Short sales have been on the rise since the last eight months. Special classes are being held for agents. It needs tact and patience to open a dialogue between stressed borrowers and suspicious lenders. The operation requires more time than in the case of an ordinary sale. In fact short sales are the current trend. Lenders are generally a stubborn group and not willing to talk about alternatives but now with so many foreclosures weighing them down with the additional burden of a falling property market, they are willing to see reason in short sales. Banks are far from eager to become landlords. They want money and not own non-performing bricks.

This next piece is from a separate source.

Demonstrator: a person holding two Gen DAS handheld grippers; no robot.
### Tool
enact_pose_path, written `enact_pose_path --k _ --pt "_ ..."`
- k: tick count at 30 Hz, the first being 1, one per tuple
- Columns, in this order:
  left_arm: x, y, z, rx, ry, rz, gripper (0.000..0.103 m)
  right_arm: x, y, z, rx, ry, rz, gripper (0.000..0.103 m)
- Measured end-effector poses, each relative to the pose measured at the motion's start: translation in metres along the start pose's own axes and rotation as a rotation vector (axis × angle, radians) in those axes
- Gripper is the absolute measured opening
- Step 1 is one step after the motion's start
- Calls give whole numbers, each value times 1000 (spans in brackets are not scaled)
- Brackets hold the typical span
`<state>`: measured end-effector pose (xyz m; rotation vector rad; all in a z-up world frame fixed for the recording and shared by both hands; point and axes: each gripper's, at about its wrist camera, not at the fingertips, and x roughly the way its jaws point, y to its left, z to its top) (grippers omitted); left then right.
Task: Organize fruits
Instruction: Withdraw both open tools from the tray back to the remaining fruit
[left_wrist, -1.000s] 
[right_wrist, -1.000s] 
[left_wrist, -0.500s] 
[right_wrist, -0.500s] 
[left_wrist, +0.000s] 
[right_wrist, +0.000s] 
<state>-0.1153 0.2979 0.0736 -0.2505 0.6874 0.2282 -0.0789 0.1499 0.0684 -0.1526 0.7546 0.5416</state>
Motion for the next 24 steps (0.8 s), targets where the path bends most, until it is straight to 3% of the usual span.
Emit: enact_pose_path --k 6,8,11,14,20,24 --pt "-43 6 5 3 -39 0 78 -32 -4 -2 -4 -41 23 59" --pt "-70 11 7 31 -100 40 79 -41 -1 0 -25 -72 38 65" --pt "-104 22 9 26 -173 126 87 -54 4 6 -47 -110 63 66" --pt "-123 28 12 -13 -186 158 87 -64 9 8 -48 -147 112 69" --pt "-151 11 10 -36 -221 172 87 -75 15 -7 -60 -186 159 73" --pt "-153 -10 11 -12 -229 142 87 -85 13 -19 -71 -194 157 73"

However borrowers have to think twice before going for a short sale. Apparently the idea of being forgiven a certain amount of the debt sounds good but the money that is saved is taken to be taxable income by the financial authorities. – The Internal Revenue Service. One saving clause is that the lender is not allowed to hold a lender accountable for paying more than the collateral. This gives coverage to most single-family houses and duplexes in Arizona. The owners of these units do not have to pay for excess debt. But in the case of refinancing this condition does not apply.
No matter what the options are the first thing is to contact the lender and not keep silent. An exit route is sure to open up. As another alternative one seller decided to hold her own auction to fight the stubborn market. But the results were far from satisfactory.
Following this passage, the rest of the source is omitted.